Center for Biological Research Margarita Salas, Spanish National Research Council (CSIC), Madrid, Spain.
National Center for Biotechnology, Spanish National Research Council (CSIC), Madrid, Spain.
Front Public Health. 2024 Aug 15;12:1386596. doi: 10.3389/fpubh.2024.1386596. eCollection 2024.
SARS-CoV-2 variants are defined by specific genome-wide mutations compared to the Wuhan genome. However, non-clade-defining mutations may also impact protein structure and function, potentially leading to reduced vaccine effectiveness. Our objective is to identify mutations across the entire viral genome rather than focus on individual mutations that may be associated with vaccine failure and to examine the physicochemical properties of the resulting amino acid changes.

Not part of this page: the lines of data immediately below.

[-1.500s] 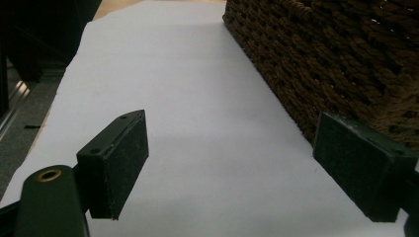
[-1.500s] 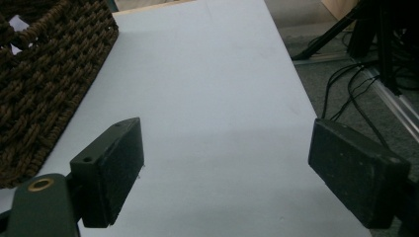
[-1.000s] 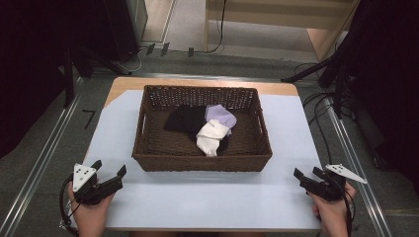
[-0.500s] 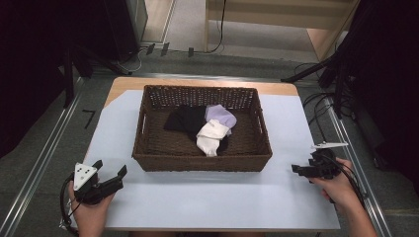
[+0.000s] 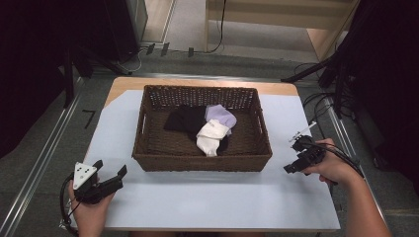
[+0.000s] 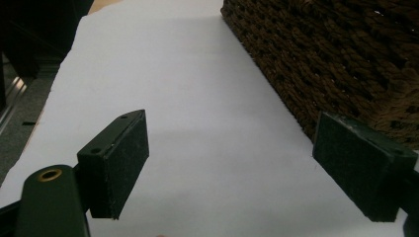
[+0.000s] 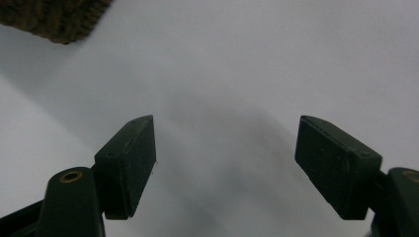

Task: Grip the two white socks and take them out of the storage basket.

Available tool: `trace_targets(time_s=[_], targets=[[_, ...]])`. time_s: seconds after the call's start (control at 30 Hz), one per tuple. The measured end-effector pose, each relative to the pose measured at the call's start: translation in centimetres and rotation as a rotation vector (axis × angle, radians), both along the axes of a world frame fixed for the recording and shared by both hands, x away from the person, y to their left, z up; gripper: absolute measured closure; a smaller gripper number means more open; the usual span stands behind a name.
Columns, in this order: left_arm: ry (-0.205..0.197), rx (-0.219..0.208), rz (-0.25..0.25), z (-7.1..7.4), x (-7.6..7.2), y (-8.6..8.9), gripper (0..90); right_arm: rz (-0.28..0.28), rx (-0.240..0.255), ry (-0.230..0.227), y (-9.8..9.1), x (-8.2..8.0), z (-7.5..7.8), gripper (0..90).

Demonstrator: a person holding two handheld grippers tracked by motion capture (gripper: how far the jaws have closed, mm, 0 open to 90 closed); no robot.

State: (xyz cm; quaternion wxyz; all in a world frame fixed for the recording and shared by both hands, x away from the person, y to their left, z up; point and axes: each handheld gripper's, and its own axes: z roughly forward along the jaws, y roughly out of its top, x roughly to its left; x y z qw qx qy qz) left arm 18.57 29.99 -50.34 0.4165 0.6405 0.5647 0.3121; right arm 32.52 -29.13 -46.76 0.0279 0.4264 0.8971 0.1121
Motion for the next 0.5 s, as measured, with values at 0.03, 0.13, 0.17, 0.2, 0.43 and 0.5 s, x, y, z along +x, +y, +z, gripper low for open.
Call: trace_targets(time_s=[0.03,0.13,0.17,0.2,0.43,0.5], targets=[[0.000,-0.001,-0.001,0.0,0.0,0.0,15.3,0.026,-0.016,0.039,0.6,0.4,0.3,23.2],[0.000,-0.001,-0.001,0.0,0.0,0.0,15.3,0.074,-0.052,0.077,1.3,0.8,0.5,22.2],[-0.001,-0.001,-0.001,0.0,0.0,0.0,15.3,0.087,-0.072,0.091,1.5,0.9,0.7,22.0],[0.002,0.001,-0.003,0.0,0.0,0.0,15.3,0.088,-0.086,0.091,1.6,1.1,0.8,22.0],[0.003,0.006,-0.001,0.0,0.0,-0.1,15.3,0.075,-0.077,0.059,1.8,1.9,2.5,21.1],[0.004,0.008,-0.002,0.0,0.0,-0.1,15.3,0.090,-0.084,0.063,2.1,1.9,3.0,21.4]])
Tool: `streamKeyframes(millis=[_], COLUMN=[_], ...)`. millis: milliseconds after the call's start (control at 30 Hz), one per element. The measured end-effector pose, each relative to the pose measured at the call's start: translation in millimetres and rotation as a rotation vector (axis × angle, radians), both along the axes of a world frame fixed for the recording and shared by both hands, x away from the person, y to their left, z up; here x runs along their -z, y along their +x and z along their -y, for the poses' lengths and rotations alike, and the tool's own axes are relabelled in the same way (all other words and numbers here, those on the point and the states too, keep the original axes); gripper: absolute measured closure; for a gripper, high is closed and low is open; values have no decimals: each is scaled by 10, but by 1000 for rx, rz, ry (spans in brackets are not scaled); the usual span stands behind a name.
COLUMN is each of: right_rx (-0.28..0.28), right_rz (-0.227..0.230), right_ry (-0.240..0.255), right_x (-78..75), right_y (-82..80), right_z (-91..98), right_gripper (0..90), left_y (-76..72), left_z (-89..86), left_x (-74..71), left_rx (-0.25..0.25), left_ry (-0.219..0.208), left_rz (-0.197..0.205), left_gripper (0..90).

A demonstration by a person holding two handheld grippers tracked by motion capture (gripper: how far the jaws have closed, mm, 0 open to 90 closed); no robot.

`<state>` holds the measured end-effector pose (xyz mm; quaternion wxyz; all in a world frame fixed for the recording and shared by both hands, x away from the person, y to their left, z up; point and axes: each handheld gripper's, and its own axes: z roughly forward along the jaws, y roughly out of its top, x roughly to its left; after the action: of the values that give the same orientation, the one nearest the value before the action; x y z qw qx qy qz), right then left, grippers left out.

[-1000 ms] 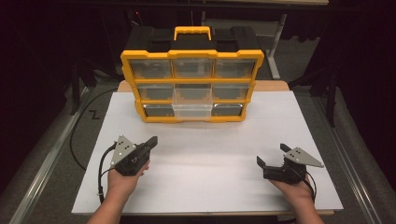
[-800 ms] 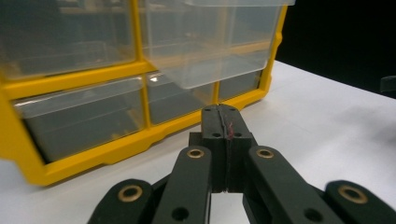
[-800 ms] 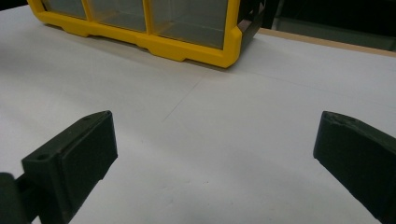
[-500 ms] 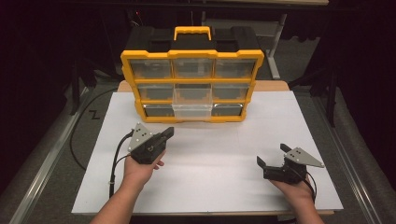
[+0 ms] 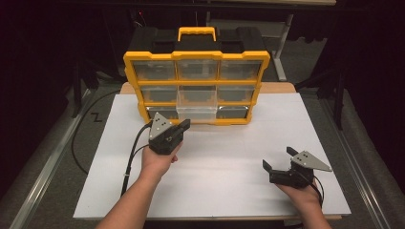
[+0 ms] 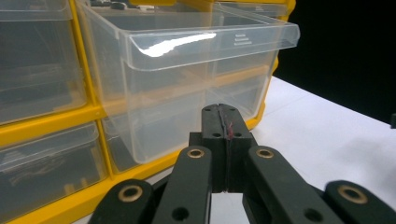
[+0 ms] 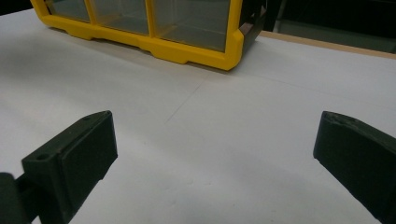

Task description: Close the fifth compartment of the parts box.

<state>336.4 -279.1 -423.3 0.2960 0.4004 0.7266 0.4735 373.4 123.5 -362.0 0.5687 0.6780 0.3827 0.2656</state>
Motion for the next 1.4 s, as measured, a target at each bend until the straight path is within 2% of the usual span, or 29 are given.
streamKeyframes(millis=[100, 233, 700, 1400], right_rx=[0, 1, 4, 10], right_rz=[1, 2, 2, 9], right_ry=[0, 1, 6, 7], right_x=[-1, -2, -5, -11], right_y=[-1, -4, -3, -10], right_z=[0, 1, 8, 13], right_gripper=[11, 11, 11, 11], left_y=[51, 92, 167, 389], left_z=[46, 115, 235, 270], left_x=[-8, -25, -98, -163], left_rx=[-7, -10, -29, -75], left_ry=[-7, 6, 16, 28], left_rz=[-3, 10, 36, 21], left_gripper=[898, 897, 898, 898])
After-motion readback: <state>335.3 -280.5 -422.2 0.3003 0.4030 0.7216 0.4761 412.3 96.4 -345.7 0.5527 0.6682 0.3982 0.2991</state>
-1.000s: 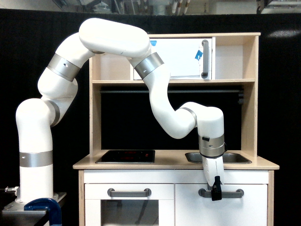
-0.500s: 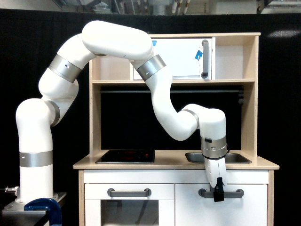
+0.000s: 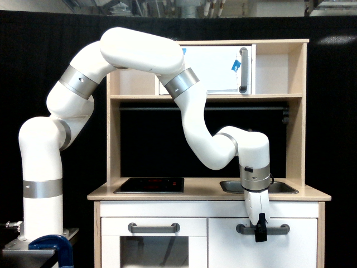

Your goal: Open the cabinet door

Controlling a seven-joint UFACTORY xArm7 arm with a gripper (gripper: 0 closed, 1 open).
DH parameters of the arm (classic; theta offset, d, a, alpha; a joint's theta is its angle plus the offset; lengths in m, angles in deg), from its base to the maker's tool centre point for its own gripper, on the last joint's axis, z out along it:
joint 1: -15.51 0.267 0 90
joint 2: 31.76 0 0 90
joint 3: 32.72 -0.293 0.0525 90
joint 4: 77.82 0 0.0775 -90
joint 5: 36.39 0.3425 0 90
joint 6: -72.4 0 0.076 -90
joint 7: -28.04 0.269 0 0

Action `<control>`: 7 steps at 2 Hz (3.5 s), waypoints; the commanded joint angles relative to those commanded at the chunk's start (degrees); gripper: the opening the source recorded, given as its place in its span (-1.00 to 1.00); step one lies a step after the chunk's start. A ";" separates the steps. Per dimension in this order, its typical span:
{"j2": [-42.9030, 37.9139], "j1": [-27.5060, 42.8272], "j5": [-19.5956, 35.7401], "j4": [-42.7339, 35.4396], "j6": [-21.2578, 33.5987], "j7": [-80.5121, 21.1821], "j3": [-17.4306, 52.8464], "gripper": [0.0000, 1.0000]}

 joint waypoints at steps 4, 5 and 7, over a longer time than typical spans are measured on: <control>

Whole-genome consensus sequences of SARS-CoV-2 from COVID-19 patients were retrieved from the GISAID database. Analysis focused on Dataset_1 (7,154 genomes from Italy) and Dataset_2 (8,819 sequences from Spain). Bioinformatic tools identified amino acid changes resulting from codon mutations with frequencies of 10% or higher, and sequences were organized into sets based on identical amino acid combinations.
Non-defining mutations in SARS-CoV-2 genomes belonging to clades 21 L (Omicron), 22B/22E (Omicron), 22F/23A (Omicron) and 21J (Delta) were associated with vaccine failure. Four sets of sequences from Dataset_1 were significantly linked to low vaccine coverage: one from clade 21L with mutations L3201F (ORF1a), A27- (S) and G30- (N); two sets shared by clades 22B and 22E with changes A27- (S), I68- (S), R346T (S) and G30- (N); and one set shared by clades 22F and 23A containing changes A27- (S), F486P (S) and G30- (N). Booster doses showed a slight improvement in protection against Omicron clades. Regarding 21J (Delta) two sets of sequences from Dataset_2 exhibited the combination of non-clade mutations P2046L (ORF1a), P2287S (ORF1a), L829I (ORF1b), T95I (S), Y145H (S), R158- (S) and Q9L (N), that was associated with vaccine failure.
Vaccine coverage associations appear to be influenced by the mutations harbored by marketed vaccines. An analysis of the physicochemical properties of amino acid revealed that primarily hydrophobic and polar amino acid substitutions occurred. Our results suggest that non-defining mutations across the proteome of SARS-CoV-2 variants could affect the extent of protection of the COVID-19 vaccine. In addition, alteration of the physicochemical characteristics of viral amino acids could potentially disrupt protein structure or function or both.
与武汉基因组相比,SARS-CoV-2 变体是通过特定的全基因组突变来定义的。然而,非谱系定义的突变也可能影响蛋白质结构和功能,从而可能导致疫苗效力降低。我们的目标是识别整个病毒基因组中的突变,而不是专注于可能与疫苗失败相关的单个突变,并研究由此产生的氨基酸变化的理化性质。
从 GISAID 数据库中检索了 COVID-19 患者的 SARS-CoV-2 全基因组共识序列。分析集中在数据集 1(来自意大利的 7154 个基因组)和数据集 2(来自西班牙的 8819 个序列)上。生物信息学工具确定了频率为 10%或更高的密码子突变导致的氨基酸变化,并且根据相同的氨基酸组合将序列组织成组。
属于谱系 21L(Omicron)、22B/22E(Omicron)、22F/23A(Omicron)和 21J(Delta)的 SARS-CoV-2 基因组中的非定义突变与疫苗失败有关。数据集 1 中的四个序列集与低疫苗覆盖率显著相关:一个来自谱系 21L,突变为 L3201F(ORF1a)、A27-(S)和 G30-(N);两个来自谱系 22B 和 22E 的序列集共享,变化为 A27-(S)、I68-(S)、R346T(S)和 G30-(N);一个来自谱系 22F 和 23A 的序列集共享,包含 A27-(S)、F486P(S)和 G30-(N)的变化。加强针剂量对 Omicron 谱系的保护作用略有提高。关于 21J(Delta),数据集 2 中的两个序列集表现出非谱系突变 P2046L(ORF1a)、P2287S(ORF1a)、L829I(ORF1b)、T95I(S)、Y145H(S)、R158-(S)和 Q9L(N)的组合,与疫苗失败有关。
疫苗覆盖率的关联似乎受到市场疫苗所携带突变的影响。对氨基酸理化性质的分析表明,主要发生了疏水性和极性氨基酸取代。我们的结果表明,SARS-CoV-2 变体全蛋白质组中的非定义突变可能会影响 COVID-19 疫苗的保护程度。此外,病毒氨基酸理化特性的改变可能会破坏蛋白质结构或功能,或两者兼而有之。